Tchad : "dans chaque famille, il y a, au moins, un diplômé sans emploi"
"Les autorités n'ont pas la volonté de changer l'avenir de la jeunesse, ne veulent pas l'avenir de la jeunesse. La jeunesse doit réclamer son droit par les moyens légaux", déclare le CAMOJET.
Le coordonnateur du CAMOJET, Hamlha Douksia Senghor, a déploré lundi la situation léthargique dans laquelle est plongée la jeunesse tchadienne.
"Dans chaque famille, il y a, au moins, un diplômé sans emploi", s'est indigné Hamalha Douksia Senghor.

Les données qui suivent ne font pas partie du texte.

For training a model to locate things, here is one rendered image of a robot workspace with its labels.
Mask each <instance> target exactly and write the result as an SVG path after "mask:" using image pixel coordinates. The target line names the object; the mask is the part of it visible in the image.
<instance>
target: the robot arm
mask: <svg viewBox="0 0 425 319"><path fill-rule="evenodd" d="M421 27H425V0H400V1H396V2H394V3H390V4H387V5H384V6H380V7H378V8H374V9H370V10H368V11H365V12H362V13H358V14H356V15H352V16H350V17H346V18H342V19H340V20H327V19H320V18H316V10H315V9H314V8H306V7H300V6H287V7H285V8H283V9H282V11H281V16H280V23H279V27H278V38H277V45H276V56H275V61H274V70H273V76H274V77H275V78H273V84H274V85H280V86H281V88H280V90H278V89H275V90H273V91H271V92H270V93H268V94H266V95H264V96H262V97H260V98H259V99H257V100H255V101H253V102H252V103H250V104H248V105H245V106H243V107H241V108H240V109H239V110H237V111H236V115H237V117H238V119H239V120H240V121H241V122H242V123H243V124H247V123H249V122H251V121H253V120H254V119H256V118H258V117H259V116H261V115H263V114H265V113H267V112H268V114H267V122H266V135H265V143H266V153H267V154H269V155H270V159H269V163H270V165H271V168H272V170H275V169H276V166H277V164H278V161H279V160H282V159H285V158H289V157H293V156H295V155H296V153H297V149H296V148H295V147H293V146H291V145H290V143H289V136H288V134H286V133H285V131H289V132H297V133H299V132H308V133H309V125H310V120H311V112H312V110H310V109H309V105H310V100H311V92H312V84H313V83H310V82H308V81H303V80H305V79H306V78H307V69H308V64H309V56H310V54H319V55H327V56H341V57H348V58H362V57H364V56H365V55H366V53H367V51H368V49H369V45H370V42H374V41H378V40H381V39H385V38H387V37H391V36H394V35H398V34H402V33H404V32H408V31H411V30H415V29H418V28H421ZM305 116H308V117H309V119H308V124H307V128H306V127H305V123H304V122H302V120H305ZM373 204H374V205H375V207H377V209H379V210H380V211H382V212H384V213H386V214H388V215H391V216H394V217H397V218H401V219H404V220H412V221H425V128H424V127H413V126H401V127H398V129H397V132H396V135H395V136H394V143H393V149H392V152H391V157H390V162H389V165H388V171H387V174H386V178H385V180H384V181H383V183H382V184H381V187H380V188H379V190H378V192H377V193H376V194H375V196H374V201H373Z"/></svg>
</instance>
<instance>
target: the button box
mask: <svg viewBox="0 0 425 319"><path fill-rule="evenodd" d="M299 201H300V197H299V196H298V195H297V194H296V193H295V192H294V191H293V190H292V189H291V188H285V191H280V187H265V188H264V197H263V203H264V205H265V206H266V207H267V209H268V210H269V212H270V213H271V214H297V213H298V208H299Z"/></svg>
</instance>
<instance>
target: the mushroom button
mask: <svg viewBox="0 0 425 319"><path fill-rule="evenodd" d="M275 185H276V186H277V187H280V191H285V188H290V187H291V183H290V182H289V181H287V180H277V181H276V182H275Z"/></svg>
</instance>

"Est-ce que nous allons continuer par croiser les bras et voir notre situation continuer à sombrer ? Est-ce que nous devons nous lever comme un seul homme et changer notre situation ?", a-t-il ajouté.
"On continue par piétiner la jeunesse, par (faire) sombrer l'avenir de la jeunesse tchadienne. Nous avons l'acte fondamental qui nous permet d'agir en tant que citoyens. Aujourd'hui, nous ne pouvons plus continuer à croiser les bras".
Le CAMOJET annonce une marche pacifique le 10 février pour "exprimer le mécontentement et dénoncer ce qui se passe au niveau des intégrations à la Fonction publique".